# Sales Data Analysis and Visualization Project

## Table of Contents
1. [Introduction](#Introduction)
2. [Data Loading and Inspection](#Data-Loading-and-Inspection)
3. [Data Cleaning](#Data-Cleaning)
4. [Exploratory Data Analysis (EDA)](#Exploratory-Data-Analysis-(EDA))
    - [Sales Over Time](#Sales-Over-Time)
    - [Sales By Product](#Sales-By-Product)
    - [Sales By Region](#Sales-By-Region)
6. [Conclusion](#Conclusion)

## Introduction

In today's data-driven world, businesses rely heavily on data analysis to make informed decisions and drive growth. The objectives of this project are to inspect, clean, and perform exploratory data analysis (EDA) on sales data in order to gain insights and uncover key trends to motivate business success. The dataset contains information on sales transactions, including date, product, region, quantity, price, and customer information.

We will use Pandas for data processing, and Matplotlib + Seaborn for data visualization.
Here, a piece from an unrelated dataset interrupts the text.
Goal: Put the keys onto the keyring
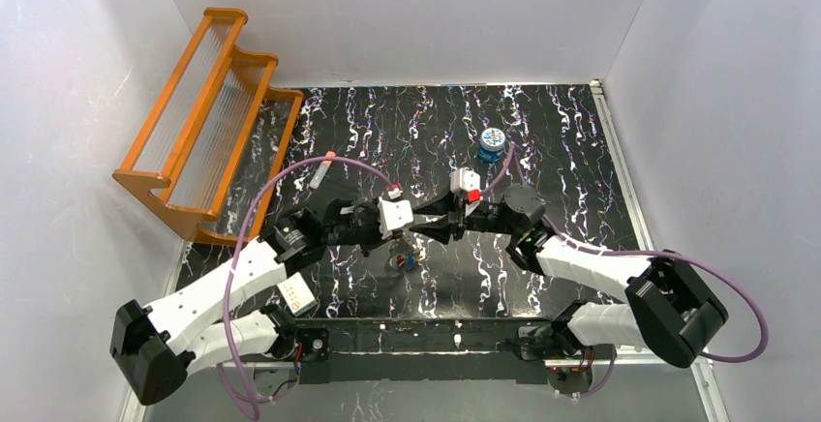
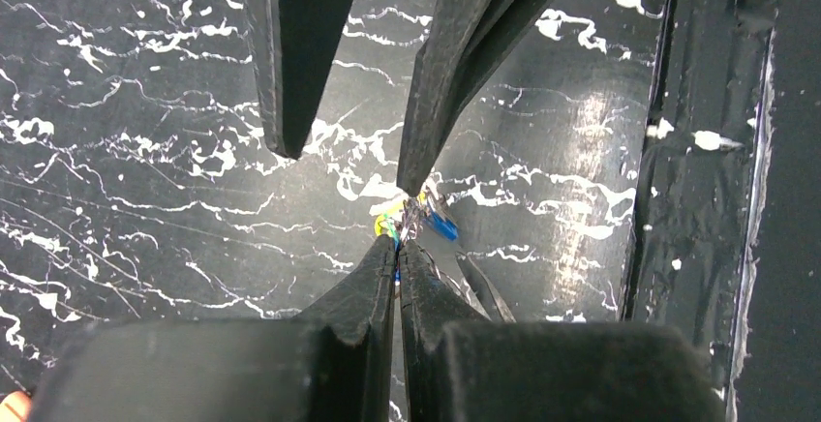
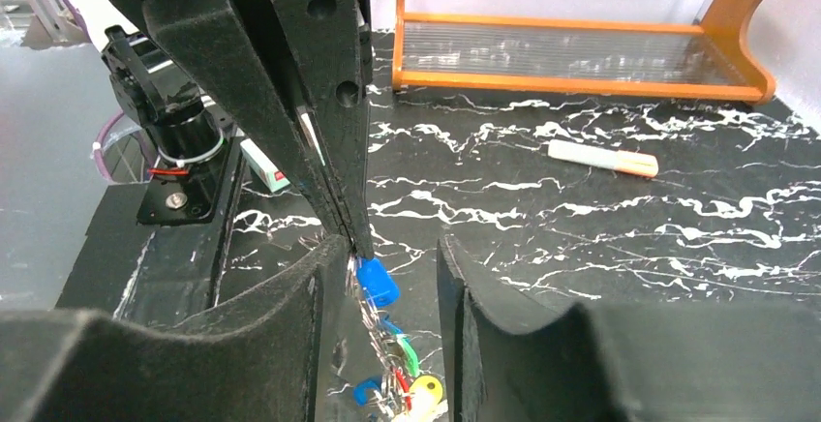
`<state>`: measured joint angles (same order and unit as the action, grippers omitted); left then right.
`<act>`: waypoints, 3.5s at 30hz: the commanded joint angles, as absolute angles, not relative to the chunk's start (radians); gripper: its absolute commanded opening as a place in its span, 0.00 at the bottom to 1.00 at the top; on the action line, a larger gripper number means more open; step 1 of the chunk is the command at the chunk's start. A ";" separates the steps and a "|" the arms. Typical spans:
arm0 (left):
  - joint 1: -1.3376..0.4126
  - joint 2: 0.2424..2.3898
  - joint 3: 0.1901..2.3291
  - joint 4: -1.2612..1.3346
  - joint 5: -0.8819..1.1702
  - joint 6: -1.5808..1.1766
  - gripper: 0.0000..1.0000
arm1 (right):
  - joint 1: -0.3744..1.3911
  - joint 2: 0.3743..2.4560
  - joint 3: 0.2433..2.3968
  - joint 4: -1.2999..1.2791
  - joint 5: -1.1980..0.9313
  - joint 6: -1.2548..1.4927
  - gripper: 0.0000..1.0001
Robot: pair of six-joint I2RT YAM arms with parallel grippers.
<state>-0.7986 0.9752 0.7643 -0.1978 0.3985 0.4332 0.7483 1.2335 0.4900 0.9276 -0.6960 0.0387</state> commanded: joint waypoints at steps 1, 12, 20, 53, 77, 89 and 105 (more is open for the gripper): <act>-0.805 1.028 0.877 -0.381 0.379 0.505 0.00 | 0.751 1.252 0.555 0.845 -0.726 0.002 0.45; -0.821 1.113 0.939 -0.443 0.357 0.517 0.00 | 0.805 1.316 0.602 0.753 -0.737 -0.039 0.36; -0.824 1.114 0.925 -0.421 0.361 0.516 0.00 | 0.824 1.356 0.599 0.729 -0.711 -0.051 0.41; -0.826 0.666 0.548 0.034 0.236 0.313 0.28 | 0.823 1.307 0.423 1.115 -0.722 0.050 0.01; -0.826 0.621 0.394 0.250 0.455 0.234 0.09 | 0.824 1.308 0.425 1.255 -0.811 0.124 0.01; -0.826 0.644 0.348 0.253 0.407 0.198 0.24 | 0.824 1.305 0.437 1.267 -0.806 0.134 0.01; -0.825 0.631 0.418 0.194 0.399 0.206 0.36 | 0.824 1.311 0.442 1.273 -0.798 0.140 0.01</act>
## Data Loading and Inspection

In [1]:
# import libraries for data processing and visualization
import pandas as pd
import matplotlib.pyplot as plt
import matplotlib.dates as mdates
from matplotlib.ticker import FuncFormatter, ScalarFormatter
import seaborn as sns
%matplotlib inline

ModuleNotFoundError: No module named 'pandas'

First, we load the data and extract some basic information

In [None]:
sales_data = pd.read_csv('sales_data_sample.csv', index_col='ORDERNUMBER')

# First 5 rows
sales_data.head()

In [None]:
# Outputs the "Big 5" as well as count, mean, and standard deviation
sales_data.describe()

In [None]:
null_counts = sales_data.isnull().sum().astype(str) + ' null'
non_null_counts = sales_data.notnull().sum().astype(str) + ' non-null'
dtypes = sales_data.dtypes

# Contains number of null and non-null entries as well as the type of the entry for each column
sales_info = pd.DataFrame({'Non-Null Count': non_null_counts, 'Null Count': null_counts, 'dtype': dtypes,})
print(sales_info)

## Data Cleaning

From above, we see that ADDRESSLINE2, STATE, and TERRITORY columns have null rows. We would lose way too much valuable information if we dropped these rows. Let's fill in the missing values instead:

In [None]:
sales_data.fillna({'ADDRESSLINE2': 'No Address Line'}, inplace=True)
sales_data.fillna({'STATE': 'No State'}, inplace=True)
sales_data.fillna({'TERRITORY':'No Territory'}, inplace=True)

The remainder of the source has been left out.